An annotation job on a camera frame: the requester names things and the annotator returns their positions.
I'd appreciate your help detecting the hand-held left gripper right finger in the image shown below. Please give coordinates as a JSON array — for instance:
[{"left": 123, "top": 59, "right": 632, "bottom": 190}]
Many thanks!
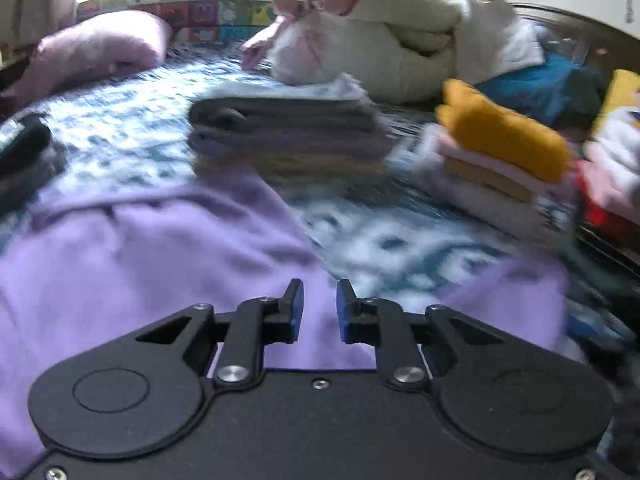
[{"left": 337, "top": 280, "right": 506, "bottom": 388}]

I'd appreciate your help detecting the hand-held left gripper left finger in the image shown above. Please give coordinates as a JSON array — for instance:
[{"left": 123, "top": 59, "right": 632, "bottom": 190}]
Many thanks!
[{"left": 135, "top": 280, "right": 304, "bottom": 388}]

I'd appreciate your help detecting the purple sweater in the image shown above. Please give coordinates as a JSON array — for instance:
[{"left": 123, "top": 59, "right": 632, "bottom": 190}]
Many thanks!
[{"left": 0, "top": 167, "right": 571, "bottom": 476}]

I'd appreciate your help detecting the white fleece folded garment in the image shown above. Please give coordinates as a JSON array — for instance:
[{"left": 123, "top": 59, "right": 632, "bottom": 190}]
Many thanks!
[{"left": 400, "top": 135, "right": 551, "bottom": 241}]

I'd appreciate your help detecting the pale yellow folded garment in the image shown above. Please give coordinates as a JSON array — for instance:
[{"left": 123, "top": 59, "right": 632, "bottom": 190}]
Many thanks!
[{"left": 442, "top": 157, "right": 538, "bottom": 203}]

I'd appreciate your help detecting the pink folded garment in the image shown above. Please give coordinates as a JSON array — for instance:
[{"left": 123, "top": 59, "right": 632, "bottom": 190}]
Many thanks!
[{"left": 425, "top": 125, "right": 576, "bottom": 196}]

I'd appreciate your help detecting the light grey folded garment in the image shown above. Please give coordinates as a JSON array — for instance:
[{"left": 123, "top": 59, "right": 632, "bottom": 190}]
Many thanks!
[{"left": 280, "top": 74, "right": 371, "bottom": 103}]

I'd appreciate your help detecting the pink white garment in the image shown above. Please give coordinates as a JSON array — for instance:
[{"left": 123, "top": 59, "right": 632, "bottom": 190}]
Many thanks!
[{"left": 240, "top": 0, "right": 368, "bottom": 86}]

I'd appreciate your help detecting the blue white patterned quilt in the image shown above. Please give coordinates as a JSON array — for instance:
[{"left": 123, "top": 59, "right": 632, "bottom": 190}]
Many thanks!
[{"left": 0, "top": 40, "right": 626, "bottom": 361}]

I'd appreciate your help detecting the cream comforter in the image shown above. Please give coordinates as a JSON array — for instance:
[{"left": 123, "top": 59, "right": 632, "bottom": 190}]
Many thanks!
[{"left": 320, "top": 0, "right": 546, "bottom": 106}]

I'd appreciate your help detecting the bright red garment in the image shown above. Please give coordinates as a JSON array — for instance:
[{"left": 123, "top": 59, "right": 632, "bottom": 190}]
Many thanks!
[{"left": 575, "top": 160, "right": 640, "bottom": 231}]

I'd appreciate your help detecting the dark grey folded garment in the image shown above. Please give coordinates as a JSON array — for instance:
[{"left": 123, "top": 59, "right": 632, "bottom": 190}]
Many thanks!
[{"left": 0, "top": 150, "right": 68, "bottom": 216}]

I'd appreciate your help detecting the teal blanket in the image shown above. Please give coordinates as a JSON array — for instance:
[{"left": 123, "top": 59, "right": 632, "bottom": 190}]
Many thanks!
[{"left": 480, "top": 52, "right": 608, "bottom": 128}]

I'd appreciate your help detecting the colourful foam mat panel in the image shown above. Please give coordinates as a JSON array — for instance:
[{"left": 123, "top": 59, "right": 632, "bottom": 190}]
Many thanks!
[{"left": 77, "top": 0, "right": 281, "bottom": 46}]

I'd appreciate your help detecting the lilac pillow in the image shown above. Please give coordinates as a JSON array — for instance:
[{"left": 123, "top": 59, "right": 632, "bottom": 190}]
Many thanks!
[{"left": 2, "top": 10, "right": 173, "bottom": 111}]

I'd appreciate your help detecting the yellow white cloth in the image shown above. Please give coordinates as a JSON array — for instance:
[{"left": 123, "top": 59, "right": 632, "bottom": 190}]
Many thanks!
[{"left": 582, "top": 70, "right": 640, "bottom": 196}]

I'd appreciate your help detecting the dark wooden bed frame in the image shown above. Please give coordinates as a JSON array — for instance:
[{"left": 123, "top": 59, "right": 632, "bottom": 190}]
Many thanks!
[{"left": 510, "top": 2, "right": 640, "bottom": 86}]

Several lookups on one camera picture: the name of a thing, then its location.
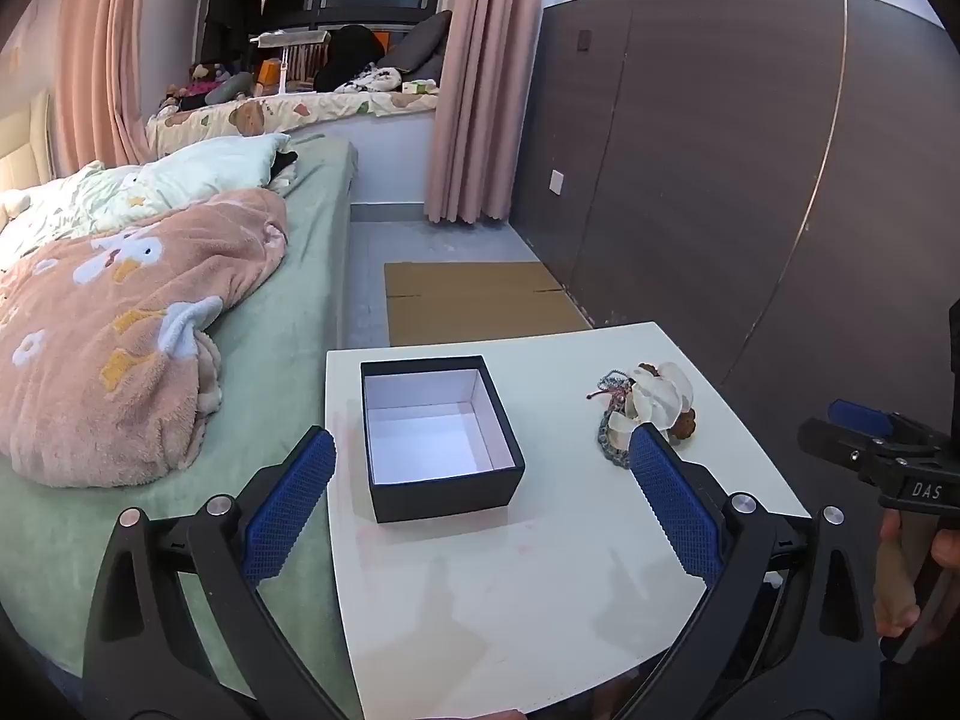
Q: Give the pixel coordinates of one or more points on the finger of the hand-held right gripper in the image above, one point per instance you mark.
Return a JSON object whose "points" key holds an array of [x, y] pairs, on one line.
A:
{"points": [[832, 446], [855, 416]]}

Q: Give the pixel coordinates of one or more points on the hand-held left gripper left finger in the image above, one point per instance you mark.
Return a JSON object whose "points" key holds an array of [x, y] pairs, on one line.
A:
{"points": [[289, 510]]}

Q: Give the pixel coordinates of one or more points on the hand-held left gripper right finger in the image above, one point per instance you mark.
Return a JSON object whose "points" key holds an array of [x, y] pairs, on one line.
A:
{"points": [[675, 502]]}

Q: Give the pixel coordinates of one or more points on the brown bead charm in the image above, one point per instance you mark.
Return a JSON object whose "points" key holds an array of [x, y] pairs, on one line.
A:
{"points": [[684, 426]]}

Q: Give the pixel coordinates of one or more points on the white flower hair clip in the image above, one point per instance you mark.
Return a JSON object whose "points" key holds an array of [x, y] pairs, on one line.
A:
{"points": [[660, 394]]}

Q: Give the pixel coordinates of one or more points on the black gift box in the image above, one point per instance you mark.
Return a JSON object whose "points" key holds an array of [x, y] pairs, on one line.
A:
{"points": [[442, 450]]}

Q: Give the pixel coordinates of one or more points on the person's right hand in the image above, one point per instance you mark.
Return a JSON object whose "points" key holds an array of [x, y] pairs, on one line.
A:
{"points": [[896, 577]]}

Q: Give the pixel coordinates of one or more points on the pink floral fleece blanket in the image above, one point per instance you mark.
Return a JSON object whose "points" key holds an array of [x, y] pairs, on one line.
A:
{"points": [[112, 315]]}

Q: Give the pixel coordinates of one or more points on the bed with green sheet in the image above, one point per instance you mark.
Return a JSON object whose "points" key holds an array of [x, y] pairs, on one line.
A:
{"points": [[315, 240]]}

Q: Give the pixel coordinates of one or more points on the flat cardboard sheet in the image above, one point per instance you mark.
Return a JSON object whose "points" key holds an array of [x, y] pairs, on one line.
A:
{"points": [[480, 307]]}

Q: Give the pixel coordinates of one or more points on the printed window seat cushion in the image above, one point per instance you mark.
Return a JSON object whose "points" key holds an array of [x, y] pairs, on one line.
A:
{"points": [[300, 109]]}

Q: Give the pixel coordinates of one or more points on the plush toys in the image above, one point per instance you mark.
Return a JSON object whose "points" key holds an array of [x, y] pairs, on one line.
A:
{"points": [[202, 82]]}

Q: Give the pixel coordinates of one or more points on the white black patterned cloth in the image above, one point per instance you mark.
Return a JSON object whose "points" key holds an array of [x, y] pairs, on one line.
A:
{"points": [[371, 80]]}

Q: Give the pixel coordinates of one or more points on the pink curtain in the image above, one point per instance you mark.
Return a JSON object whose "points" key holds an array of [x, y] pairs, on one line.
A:
{"points": [[480, 90], [97, 52]]}

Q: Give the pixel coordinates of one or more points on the cream headboard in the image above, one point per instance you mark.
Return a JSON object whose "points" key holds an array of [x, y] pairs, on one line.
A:
{"points": [[22, 135]]}

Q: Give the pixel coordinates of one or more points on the black bag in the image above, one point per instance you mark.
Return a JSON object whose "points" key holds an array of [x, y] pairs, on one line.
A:
{"points": [[349, 52]]}

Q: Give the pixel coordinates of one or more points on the white desk lamp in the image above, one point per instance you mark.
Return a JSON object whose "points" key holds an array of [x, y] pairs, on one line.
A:
{"points": [[289, 37]]}

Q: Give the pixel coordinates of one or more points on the dark grey pillow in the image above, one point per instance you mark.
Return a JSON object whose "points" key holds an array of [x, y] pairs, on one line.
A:
{"points": [[420, 45]]}

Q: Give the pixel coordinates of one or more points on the white wall socket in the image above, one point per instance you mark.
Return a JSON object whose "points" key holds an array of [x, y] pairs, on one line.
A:
{"points": [[558, 181]]}

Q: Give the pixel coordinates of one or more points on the dark wall switch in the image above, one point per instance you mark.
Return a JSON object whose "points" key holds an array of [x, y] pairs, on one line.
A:
{"points": [[585, 40]]}

════════

• _Task requirements_
Report each line of the records that holds the word "pillow".

• _Answer area_
I'd appreciate your help detecting the lilac pillow in the image shown above. Please give coordinates as a JSON array — for instance:
Q: Give the pixel coordinates of one or more points on the dark grey pillow in the image above, one point per instance you mark.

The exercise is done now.